Honoring our past. We often are motivated by personal experiences. Recognize that personal traumas that are not addressed will not disappear and may greatly impact the decisions that we make for ourselves and others. One of my clients (Buck) found himself in an abuse intervention group as a perpetrator of intimate partner violence. After twenty years of a peaceful existence, he could not fathom why he had lashed out when his wife had threatened to hit him with a baseball bat. But then he recounted horrific memories of murders, forced isolation, and beatings in his native Sierra Leone. He thought he had safely locked up those experiences and thrown away the key.
Quashing the negative self-talk. Rarely are we too gentle on ourselves. It is much more likely that a punishing monologue starts when something doesn’t go quite as planned and then we fail to question why.
Respecting gifts. We are each uniquely equipped for our chosen purposes. No two people serve in the exact same way. So, we need to keep a fresh perspective on the core reasons for our work and how we do it and to allow others to do the same.
Developing a self-care protocol. Conducting a periodic self-assessment guides our time and helps us to align our actions with our authentic selves. Create a self-care protocol that includes personal debriefing approaches, rituals for renewal, and ways of releasing judgment.
Serving others is an intense business. We may regularly experience physical and emotional exhaustion. Sometimes things get much worse than this, though. As we listen to stories of terrible things that happen to others, we may catch some of their futility, fear, vulnerability, and hopelessness rather than experiencing concern or frustration. We learn that no matter how professionally prepared we are, we are not immune to the psychological and spiritual dangers that arise in living a full life of involvement with others. I (Wicks) remember learning this the hard way myself.

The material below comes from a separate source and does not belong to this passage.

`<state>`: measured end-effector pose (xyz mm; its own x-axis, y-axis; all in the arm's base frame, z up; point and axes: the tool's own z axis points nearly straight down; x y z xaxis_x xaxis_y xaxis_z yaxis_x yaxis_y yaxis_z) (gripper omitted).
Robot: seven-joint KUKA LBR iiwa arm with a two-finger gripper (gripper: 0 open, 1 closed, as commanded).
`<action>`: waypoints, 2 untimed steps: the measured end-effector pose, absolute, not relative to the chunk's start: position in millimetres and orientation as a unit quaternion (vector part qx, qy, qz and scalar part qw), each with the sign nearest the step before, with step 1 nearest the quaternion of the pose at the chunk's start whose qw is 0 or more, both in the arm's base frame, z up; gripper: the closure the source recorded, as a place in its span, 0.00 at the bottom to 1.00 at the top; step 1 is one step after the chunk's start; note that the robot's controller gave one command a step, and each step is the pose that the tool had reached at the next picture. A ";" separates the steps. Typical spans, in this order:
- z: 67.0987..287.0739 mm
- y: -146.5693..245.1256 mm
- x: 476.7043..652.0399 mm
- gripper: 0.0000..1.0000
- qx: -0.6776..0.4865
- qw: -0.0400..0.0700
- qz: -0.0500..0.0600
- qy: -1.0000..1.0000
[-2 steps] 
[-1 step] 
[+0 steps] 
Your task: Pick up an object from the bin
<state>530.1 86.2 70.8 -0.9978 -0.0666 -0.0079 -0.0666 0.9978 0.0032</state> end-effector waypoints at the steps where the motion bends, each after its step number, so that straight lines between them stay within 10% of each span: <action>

In 1994, I did a psychological debriefing of some of the relief workers evacuated from Rwanda’s bloody civil war. I interviewed each person and gave them an opportunity to tell their stories. As they related the horrors they had experienced, they seemed to be grateful for an opportunity to ventilate. They recounted the details again and again, sharing their feelings as well as descriptions of the events that triggered them. Their sense of futility, their feelings of guilt, their sense of alienation, and their experiences with emotional outbursts all came to the fore.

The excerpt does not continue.